■ Requirement ■
The listing below holds a line with "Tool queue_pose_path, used" and a line with "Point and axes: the". Reproduce those two lines exactly, plus everything between them.

_ _ _

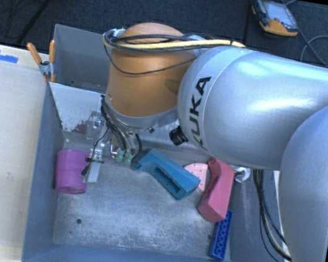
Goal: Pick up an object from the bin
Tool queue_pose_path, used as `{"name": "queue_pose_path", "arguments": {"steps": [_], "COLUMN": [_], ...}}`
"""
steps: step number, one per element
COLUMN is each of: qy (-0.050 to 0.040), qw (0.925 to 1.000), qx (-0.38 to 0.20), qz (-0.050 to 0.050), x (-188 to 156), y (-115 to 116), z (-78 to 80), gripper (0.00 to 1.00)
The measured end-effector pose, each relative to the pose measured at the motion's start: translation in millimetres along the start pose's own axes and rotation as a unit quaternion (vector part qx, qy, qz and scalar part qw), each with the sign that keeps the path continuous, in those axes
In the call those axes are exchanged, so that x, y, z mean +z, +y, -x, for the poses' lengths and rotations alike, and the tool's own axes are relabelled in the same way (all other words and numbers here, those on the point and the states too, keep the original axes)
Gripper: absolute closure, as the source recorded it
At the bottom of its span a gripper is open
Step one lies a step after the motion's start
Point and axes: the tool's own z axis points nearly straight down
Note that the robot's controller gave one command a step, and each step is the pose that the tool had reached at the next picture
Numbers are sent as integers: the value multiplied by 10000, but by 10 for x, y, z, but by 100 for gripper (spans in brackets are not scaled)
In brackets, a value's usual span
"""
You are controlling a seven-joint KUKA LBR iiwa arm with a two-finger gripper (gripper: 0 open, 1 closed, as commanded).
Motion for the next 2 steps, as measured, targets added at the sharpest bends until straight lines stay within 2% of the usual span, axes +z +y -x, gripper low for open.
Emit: {"name": "queue_pose_path", "arguments": {"steps": [1,2], "qy": [-40,-51], "qw": [10000,9995], "qx": [22,299], "qz": [9,14], "x": [-53,642], "y": [-15,-217], "z": [15,-50], "gripper": [0,0]}}
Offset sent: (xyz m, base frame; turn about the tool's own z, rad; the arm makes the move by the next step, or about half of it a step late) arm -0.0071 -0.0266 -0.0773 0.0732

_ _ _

■ Exercise output ■
Tool queue_pose_path, used as `{"name": "queue_pose_path", "arguments": {"steps": [_], "COLUMN": [_], ...}}`
"""
steps: step number, one per element
COLUMN is each of: qy (-0.050 to 0.040), qw (0.925 to 1.000), qx (-0.38 to 0.20), qz (-0.050 to 0.050), x (-188 to 156), y (-115 to 116), z (-78 to 80), gripper (0.00 to 1.00)
The measured end-effector pose, each relative to the pose measured at the motion's start: translation in millimetres along the start pose's own axes and rotation as a unit quaternion (vector part qx, qy, qz and scalar part qw), each with the sign that keeps the path continuous, in those axes
In the call those axes are exchanged, so that x, y, z mean +z, +y, -x, for the poses' lengths and rotations alike, and the tool's own axes are relabelled in the same way (all other words and numbers here, those on the point and the states too, keep the original axes)
Gripper: absolute closure, as the source recorded it
At the bottom of its span a gripper is open
Step one lies a step after the motion's start
Point and axes: the tool's own z axis points nearly straight down

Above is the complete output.